Gastroesophageal reflux disease (GERD) is a common digestive disorder that affects millions of people worldwide. Symptoms of GERD include:
● difficulty swallowing
● bad breath
● upper back pain
These symptoms can be caused by damage to or weakening of the lower esophageal sphincter (the gateway between your throat and your stomach). If the sphincter cannot close properly, corrosive stomach acids can flow back up (reflux) into the esophagus.
Many people with GERD turn to over-the-counter medications or prescription drugs to manage their symptoms.
However, some people may prefer to try natural remedies, such as ginger, to help alleviate their symptoms. But does ginger actually work to treat GERD?
What is Ginger?
Ginger is a plant native to Southeast Asia. Its root (called the ginger root) is often used as a spice or natural remedy.
Ginger has been used for a very long time in traditional medicine to treat a variety of ailments, including nausea, indigestion, and inflammation.
How Does Ginger Work to Treat GERD?
There are a few different ways that ginger may be able to help alleviate symptoms of GERD:
● Reducing inflammation: Ginger has anti-inflammatory properties, which may help reduce inflammation in the esophagus and stomach. This can help reduce the symptoms of GERD.
● Relaxing the muscles: Ginger may be able to relax the muscles in the esophagus and stomach, which can help prevent the relaxation of the lower esophageal sphincter and reduce the risk of acid reflux.
● Reducing acid production: Some studies have found that ginger may be able to reduce acid production in the stomach, which may help reduce the risk of acid reflux.
Ginger has been studied as a potential aid for several gastrointestinal disorders, but at this time, ginger has not been thoroughly studied as a treatment option for GERD.
Many individuals living with GERD report beneficial effects from using ginger, but no clinical trials have been performed to confirm or deny these claims.

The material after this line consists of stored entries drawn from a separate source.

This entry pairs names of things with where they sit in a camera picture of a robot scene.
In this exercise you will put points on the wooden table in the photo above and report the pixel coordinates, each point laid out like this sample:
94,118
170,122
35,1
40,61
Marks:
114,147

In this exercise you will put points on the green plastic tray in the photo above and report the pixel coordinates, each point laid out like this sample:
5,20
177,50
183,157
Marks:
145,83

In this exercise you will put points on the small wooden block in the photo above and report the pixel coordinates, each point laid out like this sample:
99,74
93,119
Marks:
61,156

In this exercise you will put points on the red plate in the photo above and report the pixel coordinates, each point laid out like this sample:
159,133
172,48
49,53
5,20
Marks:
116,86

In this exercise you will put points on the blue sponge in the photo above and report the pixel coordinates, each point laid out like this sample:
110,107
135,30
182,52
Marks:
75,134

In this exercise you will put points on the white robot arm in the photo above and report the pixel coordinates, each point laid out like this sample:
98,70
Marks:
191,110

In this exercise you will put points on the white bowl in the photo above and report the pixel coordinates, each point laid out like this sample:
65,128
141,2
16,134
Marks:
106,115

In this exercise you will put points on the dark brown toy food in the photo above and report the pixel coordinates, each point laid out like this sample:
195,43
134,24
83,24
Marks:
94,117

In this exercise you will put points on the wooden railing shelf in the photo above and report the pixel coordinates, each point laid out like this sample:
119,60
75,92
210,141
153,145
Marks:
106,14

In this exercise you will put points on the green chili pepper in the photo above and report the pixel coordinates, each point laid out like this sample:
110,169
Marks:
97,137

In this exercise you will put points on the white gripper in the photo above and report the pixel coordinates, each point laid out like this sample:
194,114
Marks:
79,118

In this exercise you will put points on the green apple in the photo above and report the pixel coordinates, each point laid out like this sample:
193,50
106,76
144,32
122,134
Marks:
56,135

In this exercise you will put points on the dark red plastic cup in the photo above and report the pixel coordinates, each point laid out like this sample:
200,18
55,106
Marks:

Is Ginger Safe to Use for GERD?
Ginger is generally considered safe when consumed in small to moderate amounts. Using ginger as a spice to flavor your meals is a common way to consume ginger without much risk. But if you experience any side effects after taking ginger, discontinue use immediately and inform your doctor.
Ginger can also be found in the form of supplement pills and oils. These may carry some additional risk of an adverse reaction since they are generally more potent and concentrated.
Speak with your doctor or healthcare provider before using ginger (or any alternative treatment or supplement) to treat GERD, as it may interact with certain medications or cause side effects in some people. They may also recommend other proven treatments that are known to be safer and more effective for managing your condition.